* **EXERCISE GOAL**:
When the line containing "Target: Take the" appears in the entries below, begin printing there and stop after the line containing "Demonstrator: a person"; print each of those lines exactly and no other line.

** ENTRIES SHOWN follows **

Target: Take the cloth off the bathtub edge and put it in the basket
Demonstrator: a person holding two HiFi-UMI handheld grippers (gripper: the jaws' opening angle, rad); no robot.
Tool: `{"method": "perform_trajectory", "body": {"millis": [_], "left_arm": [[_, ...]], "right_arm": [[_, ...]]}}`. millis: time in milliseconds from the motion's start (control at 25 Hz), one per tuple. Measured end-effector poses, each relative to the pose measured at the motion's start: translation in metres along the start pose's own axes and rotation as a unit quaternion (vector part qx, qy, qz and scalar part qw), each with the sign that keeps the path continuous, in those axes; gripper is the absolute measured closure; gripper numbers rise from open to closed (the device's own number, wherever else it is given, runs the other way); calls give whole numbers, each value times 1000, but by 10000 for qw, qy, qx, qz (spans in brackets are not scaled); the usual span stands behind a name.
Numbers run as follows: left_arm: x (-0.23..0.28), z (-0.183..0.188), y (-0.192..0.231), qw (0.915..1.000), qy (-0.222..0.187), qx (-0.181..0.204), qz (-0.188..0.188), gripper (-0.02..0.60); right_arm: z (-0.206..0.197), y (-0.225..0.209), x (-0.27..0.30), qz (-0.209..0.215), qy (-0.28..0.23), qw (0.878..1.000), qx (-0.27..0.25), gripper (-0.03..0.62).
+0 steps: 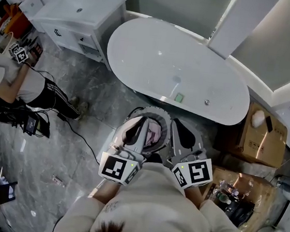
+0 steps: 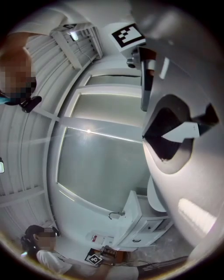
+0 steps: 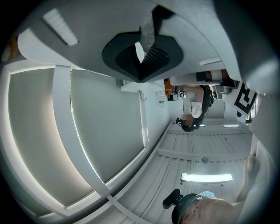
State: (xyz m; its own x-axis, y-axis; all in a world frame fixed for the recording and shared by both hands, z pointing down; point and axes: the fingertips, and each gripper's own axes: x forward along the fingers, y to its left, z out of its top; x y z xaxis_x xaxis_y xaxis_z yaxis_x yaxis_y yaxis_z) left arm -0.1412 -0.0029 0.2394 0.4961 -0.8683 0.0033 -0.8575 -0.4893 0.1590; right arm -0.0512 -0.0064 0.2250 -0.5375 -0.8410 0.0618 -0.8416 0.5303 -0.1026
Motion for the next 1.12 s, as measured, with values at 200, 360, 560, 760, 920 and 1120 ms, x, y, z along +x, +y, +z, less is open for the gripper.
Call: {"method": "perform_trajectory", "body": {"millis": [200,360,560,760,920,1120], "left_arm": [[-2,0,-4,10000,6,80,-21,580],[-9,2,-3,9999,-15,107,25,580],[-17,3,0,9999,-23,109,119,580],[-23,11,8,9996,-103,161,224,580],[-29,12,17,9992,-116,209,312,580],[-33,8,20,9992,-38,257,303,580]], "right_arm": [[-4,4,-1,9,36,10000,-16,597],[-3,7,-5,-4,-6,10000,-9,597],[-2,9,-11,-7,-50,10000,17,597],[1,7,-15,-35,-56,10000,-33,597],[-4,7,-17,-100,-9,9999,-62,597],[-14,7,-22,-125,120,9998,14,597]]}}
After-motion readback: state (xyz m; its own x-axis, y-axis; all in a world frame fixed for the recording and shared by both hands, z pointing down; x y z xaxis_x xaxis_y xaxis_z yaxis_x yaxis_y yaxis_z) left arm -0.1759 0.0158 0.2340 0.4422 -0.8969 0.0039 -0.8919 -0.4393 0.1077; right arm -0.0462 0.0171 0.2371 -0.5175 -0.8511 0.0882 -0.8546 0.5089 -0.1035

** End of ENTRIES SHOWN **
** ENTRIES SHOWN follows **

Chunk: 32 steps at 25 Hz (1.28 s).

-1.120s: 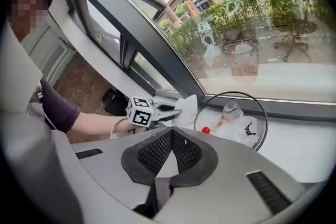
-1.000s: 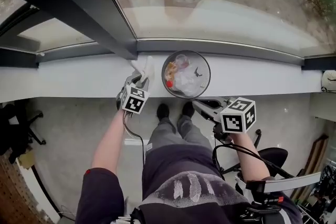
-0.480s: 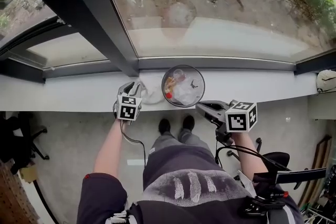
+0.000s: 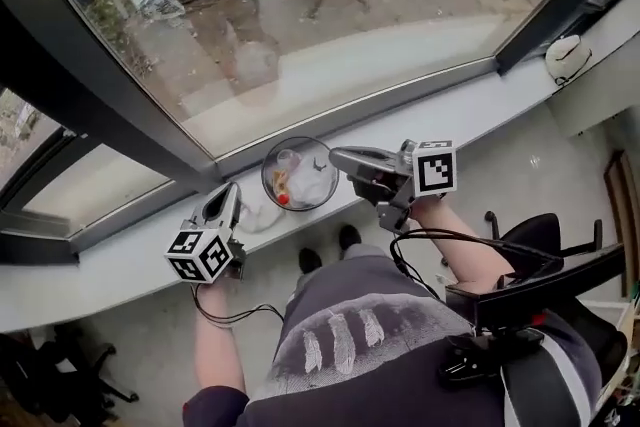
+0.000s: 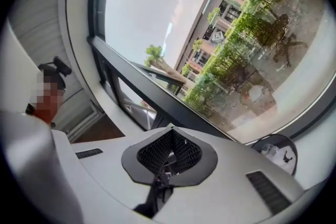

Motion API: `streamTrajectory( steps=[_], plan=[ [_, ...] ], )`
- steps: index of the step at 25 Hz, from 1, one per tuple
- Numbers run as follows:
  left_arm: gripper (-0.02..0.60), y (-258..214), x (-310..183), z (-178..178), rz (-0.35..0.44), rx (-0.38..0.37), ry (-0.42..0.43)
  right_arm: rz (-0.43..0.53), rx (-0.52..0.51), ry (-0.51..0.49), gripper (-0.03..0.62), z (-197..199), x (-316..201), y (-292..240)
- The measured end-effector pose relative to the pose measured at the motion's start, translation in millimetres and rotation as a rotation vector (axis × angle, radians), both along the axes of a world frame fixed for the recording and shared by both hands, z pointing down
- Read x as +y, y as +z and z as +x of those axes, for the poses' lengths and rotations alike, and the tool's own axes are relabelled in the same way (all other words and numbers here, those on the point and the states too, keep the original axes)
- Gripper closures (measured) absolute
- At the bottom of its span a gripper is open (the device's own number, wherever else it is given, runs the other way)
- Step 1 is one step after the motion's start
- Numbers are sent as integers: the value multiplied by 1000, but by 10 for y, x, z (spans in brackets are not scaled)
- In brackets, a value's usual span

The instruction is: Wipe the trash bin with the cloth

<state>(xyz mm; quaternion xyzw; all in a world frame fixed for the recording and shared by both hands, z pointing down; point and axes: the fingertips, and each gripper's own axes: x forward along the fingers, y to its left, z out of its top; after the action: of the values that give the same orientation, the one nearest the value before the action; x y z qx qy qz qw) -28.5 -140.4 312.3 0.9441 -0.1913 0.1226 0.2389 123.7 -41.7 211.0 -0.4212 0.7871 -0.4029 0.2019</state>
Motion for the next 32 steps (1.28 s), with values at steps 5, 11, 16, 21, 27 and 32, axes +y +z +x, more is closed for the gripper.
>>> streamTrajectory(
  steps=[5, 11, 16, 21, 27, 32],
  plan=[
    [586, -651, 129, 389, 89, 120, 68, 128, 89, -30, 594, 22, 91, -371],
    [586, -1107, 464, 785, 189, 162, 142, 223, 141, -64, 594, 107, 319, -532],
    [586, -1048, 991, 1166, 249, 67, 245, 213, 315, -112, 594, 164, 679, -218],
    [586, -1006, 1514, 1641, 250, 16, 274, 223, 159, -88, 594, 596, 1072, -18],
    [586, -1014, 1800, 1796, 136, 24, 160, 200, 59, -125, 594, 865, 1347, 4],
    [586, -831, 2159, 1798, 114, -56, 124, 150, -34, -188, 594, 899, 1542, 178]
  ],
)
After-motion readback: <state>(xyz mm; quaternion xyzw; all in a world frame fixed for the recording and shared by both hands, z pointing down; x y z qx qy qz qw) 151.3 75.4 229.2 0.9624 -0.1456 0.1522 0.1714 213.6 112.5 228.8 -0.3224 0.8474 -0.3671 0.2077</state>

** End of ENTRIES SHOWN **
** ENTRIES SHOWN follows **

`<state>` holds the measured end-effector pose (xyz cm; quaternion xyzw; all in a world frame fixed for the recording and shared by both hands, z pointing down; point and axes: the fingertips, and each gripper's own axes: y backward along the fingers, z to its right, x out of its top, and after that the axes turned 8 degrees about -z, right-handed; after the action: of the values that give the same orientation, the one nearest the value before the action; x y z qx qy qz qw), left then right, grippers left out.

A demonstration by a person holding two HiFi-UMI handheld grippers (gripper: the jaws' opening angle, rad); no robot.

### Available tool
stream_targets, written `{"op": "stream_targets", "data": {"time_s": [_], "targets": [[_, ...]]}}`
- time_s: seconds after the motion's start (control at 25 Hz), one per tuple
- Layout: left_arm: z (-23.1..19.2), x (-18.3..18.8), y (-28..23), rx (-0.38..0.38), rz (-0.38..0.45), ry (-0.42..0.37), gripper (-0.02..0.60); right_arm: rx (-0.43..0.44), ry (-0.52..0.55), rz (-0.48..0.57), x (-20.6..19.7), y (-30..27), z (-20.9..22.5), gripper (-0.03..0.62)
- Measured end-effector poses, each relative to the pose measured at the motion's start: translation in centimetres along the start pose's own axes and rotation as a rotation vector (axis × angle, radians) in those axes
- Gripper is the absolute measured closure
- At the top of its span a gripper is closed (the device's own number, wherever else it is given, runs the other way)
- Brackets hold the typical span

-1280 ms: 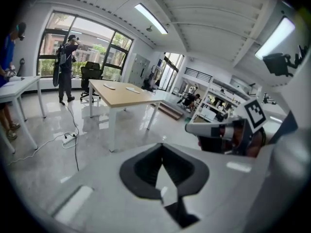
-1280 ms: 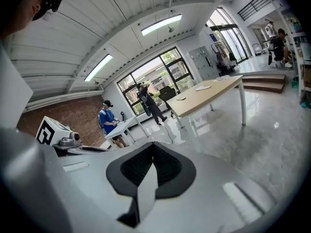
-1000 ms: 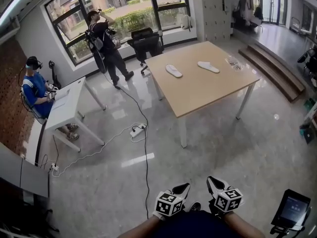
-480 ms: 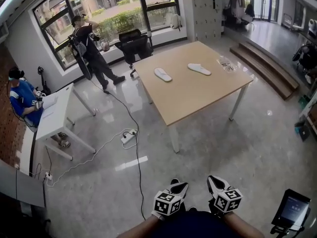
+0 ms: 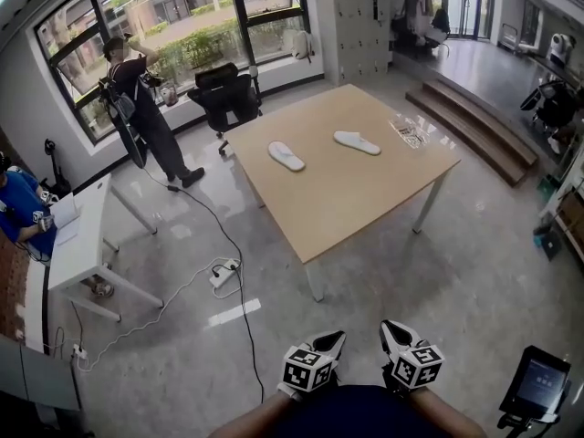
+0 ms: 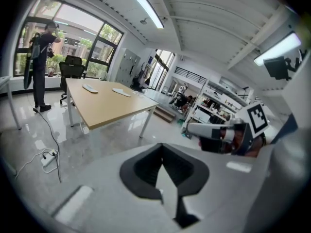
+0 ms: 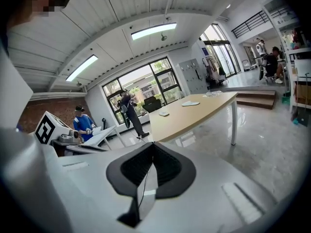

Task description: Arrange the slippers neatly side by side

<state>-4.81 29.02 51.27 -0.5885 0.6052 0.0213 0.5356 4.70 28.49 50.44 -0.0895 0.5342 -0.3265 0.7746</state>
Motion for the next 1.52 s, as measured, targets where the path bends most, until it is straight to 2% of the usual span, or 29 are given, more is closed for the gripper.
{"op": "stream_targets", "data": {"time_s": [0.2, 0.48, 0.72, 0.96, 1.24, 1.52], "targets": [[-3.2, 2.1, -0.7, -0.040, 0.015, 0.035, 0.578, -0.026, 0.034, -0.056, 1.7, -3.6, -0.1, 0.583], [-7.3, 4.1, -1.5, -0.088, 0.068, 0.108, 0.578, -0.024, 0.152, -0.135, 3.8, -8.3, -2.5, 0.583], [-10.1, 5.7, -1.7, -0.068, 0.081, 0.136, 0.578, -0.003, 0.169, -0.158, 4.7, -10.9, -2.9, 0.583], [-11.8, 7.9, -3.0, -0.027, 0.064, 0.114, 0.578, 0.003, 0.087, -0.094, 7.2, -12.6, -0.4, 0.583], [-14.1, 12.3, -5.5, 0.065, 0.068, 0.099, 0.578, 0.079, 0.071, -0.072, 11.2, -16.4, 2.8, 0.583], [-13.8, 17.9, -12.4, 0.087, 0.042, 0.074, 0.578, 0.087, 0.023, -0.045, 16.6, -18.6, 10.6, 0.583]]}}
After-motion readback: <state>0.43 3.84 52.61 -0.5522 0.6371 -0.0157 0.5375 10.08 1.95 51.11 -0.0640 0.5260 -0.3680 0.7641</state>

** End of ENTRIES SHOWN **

* **SOLUTION TO THIS TASK**:
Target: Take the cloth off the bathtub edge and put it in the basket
Demonstrator: a person holding two HiFi-UMI handheld grippers (gripper: the jaws' opening angle, rad); no robot.

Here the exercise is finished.